→ **TASK DETAILS**:
Please write out all of the entries without altering anything.

→ **INPUT DATA**:
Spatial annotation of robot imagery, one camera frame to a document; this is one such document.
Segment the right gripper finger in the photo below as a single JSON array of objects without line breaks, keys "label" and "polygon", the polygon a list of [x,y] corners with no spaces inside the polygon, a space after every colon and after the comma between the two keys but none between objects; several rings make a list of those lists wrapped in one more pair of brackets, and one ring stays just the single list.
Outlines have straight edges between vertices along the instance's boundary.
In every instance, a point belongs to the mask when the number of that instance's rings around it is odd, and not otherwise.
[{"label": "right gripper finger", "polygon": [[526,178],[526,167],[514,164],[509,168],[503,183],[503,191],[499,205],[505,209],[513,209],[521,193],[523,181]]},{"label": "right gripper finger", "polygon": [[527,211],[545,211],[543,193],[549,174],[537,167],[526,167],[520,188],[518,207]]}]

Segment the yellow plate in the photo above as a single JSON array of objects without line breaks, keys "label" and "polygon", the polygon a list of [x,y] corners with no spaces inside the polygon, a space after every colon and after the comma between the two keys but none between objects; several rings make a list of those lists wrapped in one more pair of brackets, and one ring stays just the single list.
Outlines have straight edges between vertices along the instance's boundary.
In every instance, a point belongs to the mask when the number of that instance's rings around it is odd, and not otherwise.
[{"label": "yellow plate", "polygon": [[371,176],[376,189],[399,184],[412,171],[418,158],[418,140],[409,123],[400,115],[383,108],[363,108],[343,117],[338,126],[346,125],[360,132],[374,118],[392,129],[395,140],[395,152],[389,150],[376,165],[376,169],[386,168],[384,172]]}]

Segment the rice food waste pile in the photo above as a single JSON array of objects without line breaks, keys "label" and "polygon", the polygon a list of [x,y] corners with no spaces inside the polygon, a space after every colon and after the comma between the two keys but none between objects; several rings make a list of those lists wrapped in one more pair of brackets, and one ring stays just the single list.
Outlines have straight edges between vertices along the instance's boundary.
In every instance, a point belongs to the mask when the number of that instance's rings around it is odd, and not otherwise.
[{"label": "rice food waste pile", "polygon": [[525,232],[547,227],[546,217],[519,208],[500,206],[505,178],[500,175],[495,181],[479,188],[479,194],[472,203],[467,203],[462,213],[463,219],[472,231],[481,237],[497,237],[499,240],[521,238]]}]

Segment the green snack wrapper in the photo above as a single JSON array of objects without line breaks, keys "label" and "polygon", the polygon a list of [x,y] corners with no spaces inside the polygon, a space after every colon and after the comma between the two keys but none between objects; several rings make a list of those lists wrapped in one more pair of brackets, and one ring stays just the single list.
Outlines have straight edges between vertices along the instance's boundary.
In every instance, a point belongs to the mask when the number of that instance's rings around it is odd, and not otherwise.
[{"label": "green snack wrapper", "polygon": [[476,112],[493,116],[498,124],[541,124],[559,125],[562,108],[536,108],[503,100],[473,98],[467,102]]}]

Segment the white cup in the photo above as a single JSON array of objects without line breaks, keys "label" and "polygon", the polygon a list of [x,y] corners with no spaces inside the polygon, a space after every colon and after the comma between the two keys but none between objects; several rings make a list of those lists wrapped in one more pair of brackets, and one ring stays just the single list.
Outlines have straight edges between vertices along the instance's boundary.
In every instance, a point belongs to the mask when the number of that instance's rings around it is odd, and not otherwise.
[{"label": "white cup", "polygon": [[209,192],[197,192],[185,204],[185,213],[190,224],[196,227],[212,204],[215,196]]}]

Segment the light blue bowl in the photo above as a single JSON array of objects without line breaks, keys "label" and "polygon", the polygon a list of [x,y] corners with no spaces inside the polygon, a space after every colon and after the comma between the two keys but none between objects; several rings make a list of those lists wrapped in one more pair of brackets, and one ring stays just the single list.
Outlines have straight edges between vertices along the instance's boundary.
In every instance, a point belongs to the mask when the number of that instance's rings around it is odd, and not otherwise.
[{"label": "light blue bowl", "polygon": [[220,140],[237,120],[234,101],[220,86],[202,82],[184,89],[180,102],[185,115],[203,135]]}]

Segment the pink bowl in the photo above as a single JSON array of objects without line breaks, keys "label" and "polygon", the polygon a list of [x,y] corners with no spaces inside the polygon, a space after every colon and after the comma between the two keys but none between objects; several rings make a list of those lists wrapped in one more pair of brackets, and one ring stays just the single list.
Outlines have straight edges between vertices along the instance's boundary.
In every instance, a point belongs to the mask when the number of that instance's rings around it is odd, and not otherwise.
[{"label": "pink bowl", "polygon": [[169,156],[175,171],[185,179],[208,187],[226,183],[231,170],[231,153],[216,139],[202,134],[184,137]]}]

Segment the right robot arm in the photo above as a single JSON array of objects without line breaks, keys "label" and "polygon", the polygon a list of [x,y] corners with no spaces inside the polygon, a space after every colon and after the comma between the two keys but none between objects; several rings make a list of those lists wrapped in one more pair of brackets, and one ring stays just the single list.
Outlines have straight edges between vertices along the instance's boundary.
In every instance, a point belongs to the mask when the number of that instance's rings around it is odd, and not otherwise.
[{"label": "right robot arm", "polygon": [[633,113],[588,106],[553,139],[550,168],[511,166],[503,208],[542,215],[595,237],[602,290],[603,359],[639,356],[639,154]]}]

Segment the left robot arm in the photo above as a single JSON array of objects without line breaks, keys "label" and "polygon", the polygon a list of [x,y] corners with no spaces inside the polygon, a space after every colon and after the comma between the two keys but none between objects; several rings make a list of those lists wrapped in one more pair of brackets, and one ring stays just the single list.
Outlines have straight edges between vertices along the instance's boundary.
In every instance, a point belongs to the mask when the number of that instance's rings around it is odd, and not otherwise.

→ **RESPONSE**:
Spatial annotation of robot imagery, one camera frame to a document; this is one such document.
Segment the right gripper finger in the photo below as a single JSON array of objects without line breaks, keys "label" and "polygon", the polygon a list of [x,y] corners with no spaces inside the polygon, a space after every colon and after the comma between the two keys but none between objects; several rings make a list of those lists wrapped in one more pair of brackets, and one ring stays just the single list.
Outlines have straight edges between vertices along the instance's boundary.
In every instance, a point belongs to the mask when the number of that instance's rings around it is odd, and not otherwise.
[{"label": "right gripper finger", "polygon": [[526,178],[526,167],[514,164],[509,168],[503,183],[503,191],[499,205],[505,209],[513,209],[521,193],[523,181]]},{"label": "right gripper finger", "polygon": [[527,211],[545,211],[543,193],[549,174],[537,167],[526,167],[520,188],[518,207]]}]

Segment the yellow plate in the photo above as a single JSON array of objects without line breaks, keys "label" and "polygon", the polygon a list of [x,y] corners with no spaces inside the polygon, a space after every colon and after the comma between the two keys but none between objects; several rings make a list of those lists wrapped in one more pair of brackets, and one ring stays just the single list.
Outlines have straight edges between vertices along the instance's boundary.
In every instance, a point belongs to the mask when the number of that instance's rings around it is odd, and not otherwise.
[{"label": "yellow plate", "polygon": [[371,176],[376,189],[399,184],[412,171],[418,158],[418,140],[409,123],[400,115],[383,108],[363,108],[343,117],[338,126],[346,125],[360,132],[374,118],[392,129],[395,140],[395,152],[389,150],[376,165],[376,169],[386,168],[384,172]]}]

Segment the rice food waste pile in the photo above as a single JSON array of objects without line breaks, keys "label" and "polygon", the polygon a list of [x,y] corners with no spaces inside the polygon, a space after every colon and after the comma between the two keys but none between objects; several rings make a list of those lists wrapped in one more pair of brackets, and one ring stays just the single list.
Outlines have straight edges between vertices along the instance's boundary.
In every instance, a point belongs to the mask when the number of that instance's rings around it is odd, and not otherwise.
[{"label": "rice food waste pile", "polygon": [[525,232],[547,227],[546,217],[519,208],[500,206],[505,178],[500,175],[495,181],[479,188],[479,194],[472,203],[467,203],[462,213],[463,219],[472,231],[481,237],[497,237],[499,240],[521,238]]}]

Segment the green snack wrapper in the photo above as a single JSON array of objects without line breaks, keys "label" and "polygon", the polygon a list of [x,y] corners with no spaces inside the polygon, a space after every colon and after the comma between the two keys but none between objects; several rings make a list of those lists wrapped in one more pair of brackets, and one ring stays just the single list.
Outlines have straight edges between vertices along the instance's boundary.
In every instance, a point belongs to the mask when the number of that instance's rings around it is odd, and not otherwise.
[{"label": "green snack wrapper", "polygon": [[476,112],[493,116],[498,124],[541,124],[559,125],[562,108],[536,108],[503,100],[473,98],[467,102]]}]

Segment the white cup in the photo above as a single JSON array of objects without line breaks, keys "label" and "polygon", the polygon a list of [x,y] corners with no spaces inside the polygon, a space after every colon and after the comma between the two keys but none between objects; several rings make a list of those lists wrapped in one more pair of brackets, and one ring stays just the single list.
Outlines have straight edges between vertices along the instance's boundary.
In every instance, a point belongs to the mask when the number of that instance's rings around it is odd, and not otherwise.
[{"label": "white cup", "polygon": [[209,192],[197,192],[185,204],[185,213],[190,224],[196,227],[212,204],[215,196]]}]

Segment the light blue bowl in the photo above as a single JSON array of objects without line breaks, keys "label" and "polygon", the polygon a list of [x,y] corners with no spaces inside the polygon, a space after every colon and after the comma between the two keys but none between objects; several rings make a list of those lists wrapped in one more pair of brackets, and one ring stays just the single list.
Outlines have straight edges between vertices along the instance's boundary.
In every instance, a point belongs to the mask when the number of that instance's rings around it is odd, and not otherwise.
[{"label": "light blue bowl", "polygon": [[220,140],[237,120],[234,101],[220,86],[202,82],[184,89],[180,102],[185,115],[203,135]]}]

Segment the pink bowl in the photo above as a single JSON array of objects without line breaks, keys "label" and "polygon", the polygon a list of [x,y] corners with no spaces inside the polygon, a space after every colon and after the comma between the two keys but none between objects; several rings make a list of those lists wrapped in one more pair of brackets, and one ring stays just the single list.
Outlines have straight edges between vertices along the instance's boundary.
In every instance, a point belongs to the mask when the number of that instance's rings around it is odd, and not otherwise.
[{"label": "pink bowl", "polygon": [[169,156],[175,171],[185,179],[208,187],[226,183],[231,170],[231,153],[216,139],[202,134],[184,137]]}]

Segment the right robot arm in the photo above as a single JSON array of objects without line breaks, keys "label" and "polygon", the polygon a list of [x,y] corners with no spaces inside the polygon, a space after every colon and after the comma between the two keys but none between objects; several rings make a list of those lists wrapped in one more pair of brackets, and one ring stays just the single list.
Outlines have straight edges between vertices along the instance's boundary.
In every instance, a point belongs to the mask when the number of that instance's rings around it is odd, and not otherwise.
[{"label": "right robot arm", "polygon": [[633,113],[588,106],[553,139],[550,168],[511,166],[503,208],[542,215],[595,237],[602,290],[603,359],[639,356],[639,154]]}]

Segment the left robot arm in the photo above as a single JSON array of objects without line breaks, keys "label" and "polygon", the polygon a list of [x,y] corners with no spaces inside the polygon, a space after every colon and after the comma between the two keys but none between objects; several rings make a list of those lists wrapped in one more pair of brackets, and one ring stays just the single list.
Outlines have straight edges between vertices along the instance's boundary.
In every instance, a point belongs to the mask when the number of that instance's rings around it is odd, and not otherwise.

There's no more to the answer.